Goal of the exercise:
Output only the lines of the entries that follow, starting at the one with "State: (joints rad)" and running down to the one with "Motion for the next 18", both included and unchanged.

Given data:
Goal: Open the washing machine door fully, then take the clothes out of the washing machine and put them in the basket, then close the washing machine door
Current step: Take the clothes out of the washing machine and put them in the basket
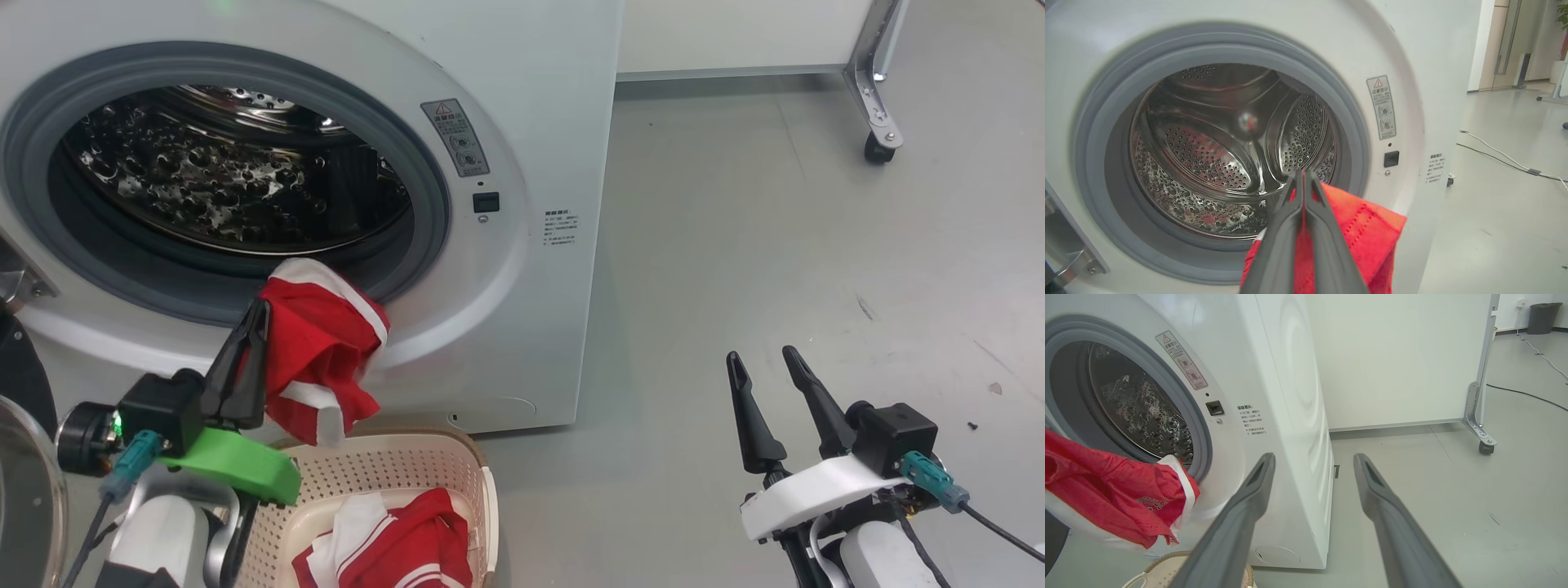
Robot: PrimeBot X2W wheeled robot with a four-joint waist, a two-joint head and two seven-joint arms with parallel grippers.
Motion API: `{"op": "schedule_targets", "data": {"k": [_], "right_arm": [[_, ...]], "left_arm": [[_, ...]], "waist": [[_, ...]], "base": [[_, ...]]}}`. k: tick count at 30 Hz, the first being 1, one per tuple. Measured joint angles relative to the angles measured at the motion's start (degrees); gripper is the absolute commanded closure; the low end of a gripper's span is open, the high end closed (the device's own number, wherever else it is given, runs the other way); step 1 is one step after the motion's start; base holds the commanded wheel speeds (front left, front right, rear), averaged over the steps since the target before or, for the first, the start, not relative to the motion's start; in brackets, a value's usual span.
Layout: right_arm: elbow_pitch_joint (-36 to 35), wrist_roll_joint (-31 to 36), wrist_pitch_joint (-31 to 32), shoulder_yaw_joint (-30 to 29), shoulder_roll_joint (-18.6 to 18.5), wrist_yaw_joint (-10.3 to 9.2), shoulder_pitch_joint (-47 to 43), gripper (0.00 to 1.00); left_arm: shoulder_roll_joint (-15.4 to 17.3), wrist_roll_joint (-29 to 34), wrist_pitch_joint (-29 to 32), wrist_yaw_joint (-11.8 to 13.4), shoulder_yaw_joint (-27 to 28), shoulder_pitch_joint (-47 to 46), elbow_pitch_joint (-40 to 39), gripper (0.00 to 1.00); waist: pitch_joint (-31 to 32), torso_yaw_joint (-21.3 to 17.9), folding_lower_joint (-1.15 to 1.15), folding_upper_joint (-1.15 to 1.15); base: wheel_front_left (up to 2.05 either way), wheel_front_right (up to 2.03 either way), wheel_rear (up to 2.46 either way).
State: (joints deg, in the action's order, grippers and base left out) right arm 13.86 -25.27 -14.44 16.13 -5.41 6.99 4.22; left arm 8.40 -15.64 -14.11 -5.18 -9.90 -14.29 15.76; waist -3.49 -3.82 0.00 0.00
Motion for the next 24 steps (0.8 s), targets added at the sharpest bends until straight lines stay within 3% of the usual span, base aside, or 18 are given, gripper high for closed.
{"op": "schedule_targets", "data": {"k": [24], "right_arm": [[-1.91, 0.01, -0.01, 0.52, -0.20, 0.00, 2.72, 0.00]], "left_arm": [[-0.34, -0.98, 5.99, -0.68, -3.34, 3.38, 7.25, 1.00]], "waist": [[-8.33, -1.59, 0.00, 0.00]], "base": [[0.00, 0.00, 0.00]]}}
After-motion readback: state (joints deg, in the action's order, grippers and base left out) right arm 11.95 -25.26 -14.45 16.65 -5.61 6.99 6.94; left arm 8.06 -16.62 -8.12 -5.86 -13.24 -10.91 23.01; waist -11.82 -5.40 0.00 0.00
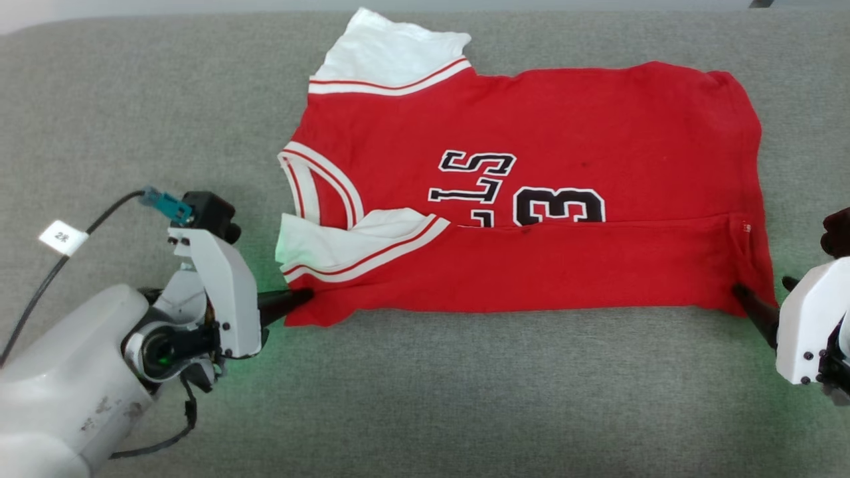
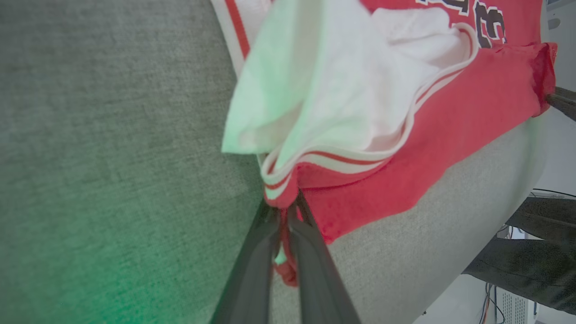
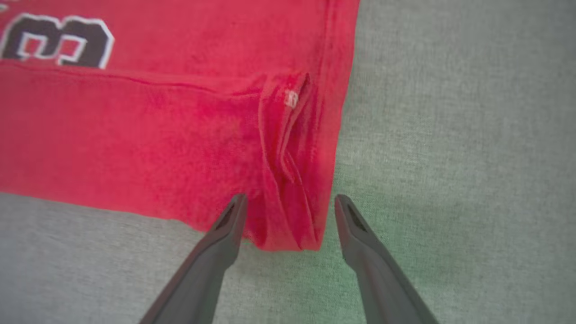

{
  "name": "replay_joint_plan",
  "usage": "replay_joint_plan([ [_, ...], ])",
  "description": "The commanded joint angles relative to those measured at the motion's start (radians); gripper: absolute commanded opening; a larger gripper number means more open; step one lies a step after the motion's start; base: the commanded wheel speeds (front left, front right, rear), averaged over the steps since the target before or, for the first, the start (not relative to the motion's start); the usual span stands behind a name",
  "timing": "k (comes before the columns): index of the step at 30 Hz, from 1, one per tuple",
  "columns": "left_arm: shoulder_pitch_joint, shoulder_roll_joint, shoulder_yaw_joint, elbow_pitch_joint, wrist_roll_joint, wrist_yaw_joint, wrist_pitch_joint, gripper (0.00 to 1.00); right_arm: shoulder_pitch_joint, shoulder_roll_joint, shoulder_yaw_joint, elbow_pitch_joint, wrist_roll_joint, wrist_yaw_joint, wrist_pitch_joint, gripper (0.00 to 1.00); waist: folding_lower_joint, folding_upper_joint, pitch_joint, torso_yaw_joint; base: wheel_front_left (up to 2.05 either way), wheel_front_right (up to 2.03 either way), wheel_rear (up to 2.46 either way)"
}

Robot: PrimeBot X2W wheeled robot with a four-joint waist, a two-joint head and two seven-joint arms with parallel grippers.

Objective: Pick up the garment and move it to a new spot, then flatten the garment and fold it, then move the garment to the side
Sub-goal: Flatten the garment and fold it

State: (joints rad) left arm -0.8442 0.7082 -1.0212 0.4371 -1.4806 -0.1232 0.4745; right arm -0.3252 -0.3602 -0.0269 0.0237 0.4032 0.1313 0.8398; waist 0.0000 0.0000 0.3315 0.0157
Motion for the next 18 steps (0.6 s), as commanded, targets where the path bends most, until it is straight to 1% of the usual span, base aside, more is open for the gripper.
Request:
replay_joint_plan([
  [1, 0.01, -0.012, -0.015, 0.005, 0.008, -0.002, 0.001, 0.0, -0.02, 0.0, -0.004, 0.009, -0.008, -0.001, 0.016, 1.0, 0.0, 0.0, 0.006, 0.007, 0.0, 0.0, 0.0],
  [4, 0.003, -0.022, -0.016, 0.006, 0.017, -0.005, -0.003, 0.0, -0.032, 0.013, -0.007, 0.041, -0.018, -0.001, 0.079, 1.0, 0.0, 0.0, 0.013, 0.02, 0.0, 0.0, 0.0],
  [6, -0.003, -0.031, -0.018, 0.009, 0.018, -0.007, -0.005, 0.0, -0.044, 0.021, -0.025, 0.053, -0.017, -0.001, 0.08, 1.0, 0.0, 0.0, 0.019, 0.03, 0.0, 0.0, 0.0],
  [7, -0.004, -0.034, -0.018, 0.012, 0.018, -0.007, -0.007, 0.0, -0.046, 0.027, -0.028, 0.061, -0.019, -0.001, 0.083, 0.58, 0.0, 0.0, 0.02, 0.034, 0.0, 0.0, 0.0],
  [8, -0.007, -0.037, -0.016, 0.016, 0.017, -0.006, -0.01, 0.0, -0.045, 0.03, -0.024, 0.066, -0.017, -0.001, 0.089, 0.27, 0.0, 0.0, 0.022, 0.037, 0.0, 0.0, 0.0],
  [9, -0.009, -0.041, -0.015, 0.019, 0.015, -0.005, -0.011, 0.0, -0.048, 0.039, -0.032, 0.07, -0.009, -0.001, 0.083, 0.0, 0.0, 0.0, 0.023, 0.039, 0.0, 0.0, 0.0],
  [14, -0.009, -0.059, -0.01, 0.031, 0.006, -0.005, -0.023, 0.0, -0.041, 0.045, -0.046, 0.086, -0.002, -0.001, 0.079, 0.0, 0.0, 0.0, 0.016, 0.049, 0.0, 0.0, 0.0],
  [18, 0.02, -0.046, -0.007, 0.014, 0.0, -0.006, -0.042, 0.0, -0.023, 0.035, -0.053, 0.075, 0.007, -0.001, 0.072, 0.0, 0.0, 0.0, -0.002, 0.05, 0.0, 0.0, 0.0],
])
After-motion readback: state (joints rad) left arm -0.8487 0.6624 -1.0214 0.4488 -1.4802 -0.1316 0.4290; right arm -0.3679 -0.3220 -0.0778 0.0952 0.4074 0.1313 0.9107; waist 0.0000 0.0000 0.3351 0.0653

Answer to this exercise:
State: (joints rad) left arm -0.8442 0.7082 -1.0212 0.4371 -1.4806 -0.1232 0.4745; right arm -0.3252 -0.3602 -0.0269 0.0237 0.4032 0.1313 0.8398; waist 0.0000 0.0000 0.3315 0.0157
Motion for the next 18 steps (0.6 s), as commanded, targets where the path bends most, until it is straight to 1% of the usual span, base aside, more is open for the gripper.

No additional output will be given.